Exercise description: Give again, word for word, each line below starting at the one that contains "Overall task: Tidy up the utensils" and ending at the one that contains "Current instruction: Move".

(Input data begins)

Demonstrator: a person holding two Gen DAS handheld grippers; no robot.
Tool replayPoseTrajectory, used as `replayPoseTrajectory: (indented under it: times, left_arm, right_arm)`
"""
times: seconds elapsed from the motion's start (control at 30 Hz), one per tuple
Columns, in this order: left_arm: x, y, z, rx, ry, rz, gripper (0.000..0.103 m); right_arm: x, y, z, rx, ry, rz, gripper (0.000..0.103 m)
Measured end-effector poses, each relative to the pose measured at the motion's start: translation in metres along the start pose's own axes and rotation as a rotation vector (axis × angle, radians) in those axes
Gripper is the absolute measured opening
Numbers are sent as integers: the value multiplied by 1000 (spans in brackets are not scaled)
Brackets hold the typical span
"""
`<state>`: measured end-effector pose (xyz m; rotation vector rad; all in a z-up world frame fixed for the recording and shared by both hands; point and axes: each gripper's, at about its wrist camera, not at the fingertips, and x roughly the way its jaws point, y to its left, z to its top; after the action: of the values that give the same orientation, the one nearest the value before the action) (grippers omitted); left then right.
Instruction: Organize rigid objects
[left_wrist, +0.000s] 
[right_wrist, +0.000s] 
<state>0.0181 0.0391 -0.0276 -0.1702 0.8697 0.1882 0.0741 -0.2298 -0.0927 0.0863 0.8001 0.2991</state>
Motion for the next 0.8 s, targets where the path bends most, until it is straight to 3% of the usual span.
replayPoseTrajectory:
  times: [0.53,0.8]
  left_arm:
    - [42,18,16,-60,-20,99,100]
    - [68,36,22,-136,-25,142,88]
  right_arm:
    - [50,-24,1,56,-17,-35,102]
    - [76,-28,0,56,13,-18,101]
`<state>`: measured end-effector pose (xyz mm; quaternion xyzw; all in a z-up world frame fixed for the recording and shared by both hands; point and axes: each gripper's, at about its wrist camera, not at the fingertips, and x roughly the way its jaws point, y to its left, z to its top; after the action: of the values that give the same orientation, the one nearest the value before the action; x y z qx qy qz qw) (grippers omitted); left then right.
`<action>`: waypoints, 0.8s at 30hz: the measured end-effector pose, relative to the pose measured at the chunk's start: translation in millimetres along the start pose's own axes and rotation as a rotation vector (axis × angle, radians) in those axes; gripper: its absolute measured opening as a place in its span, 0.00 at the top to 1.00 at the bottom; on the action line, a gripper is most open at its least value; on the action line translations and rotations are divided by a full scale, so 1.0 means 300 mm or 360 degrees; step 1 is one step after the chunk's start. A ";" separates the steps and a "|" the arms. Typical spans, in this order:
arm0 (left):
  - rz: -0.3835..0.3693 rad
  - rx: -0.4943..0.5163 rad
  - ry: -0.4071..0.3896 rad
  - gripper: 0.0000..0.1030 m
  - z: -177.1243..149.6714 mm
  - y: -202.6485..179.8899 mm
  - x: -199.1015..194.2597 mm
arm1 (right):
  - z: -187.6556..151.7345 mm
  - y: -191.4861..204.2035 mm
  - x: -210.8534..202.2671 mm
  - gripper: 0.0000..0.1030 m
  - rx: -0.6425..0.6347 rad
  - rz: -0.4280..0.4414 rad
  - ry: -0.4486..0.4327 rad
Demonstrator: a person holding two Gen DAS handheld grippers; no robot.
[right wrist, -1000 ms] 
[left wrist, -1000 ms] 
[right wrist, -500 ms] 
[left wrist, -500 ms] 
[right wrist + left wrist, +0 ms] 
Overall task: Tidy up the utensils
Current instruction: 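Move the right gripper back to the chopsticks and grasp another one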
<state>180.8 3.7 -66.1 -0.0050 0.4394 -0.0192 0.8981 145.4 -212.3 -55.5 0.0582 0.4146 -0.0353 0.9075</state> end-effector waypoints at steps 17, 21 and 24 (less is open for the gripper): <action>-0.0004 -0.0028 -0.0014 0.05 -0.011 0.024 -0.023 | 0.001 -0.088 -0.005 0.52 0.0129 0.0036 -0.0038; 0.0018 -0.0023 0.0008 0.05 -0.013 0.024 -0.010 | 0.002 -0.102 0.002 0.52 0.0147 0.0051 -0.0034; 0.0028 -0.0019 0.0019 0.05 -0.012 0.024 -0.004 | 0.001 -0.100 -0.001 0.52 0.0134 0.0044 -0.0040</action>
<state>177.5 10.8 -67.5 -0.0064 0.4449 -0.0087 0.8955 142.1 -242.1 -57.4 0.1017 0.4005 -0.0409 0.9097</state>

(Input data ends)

Written answer:
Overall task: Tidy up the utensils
Current instruction: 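Move the right gripper back to the chopsticks and grasp another one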

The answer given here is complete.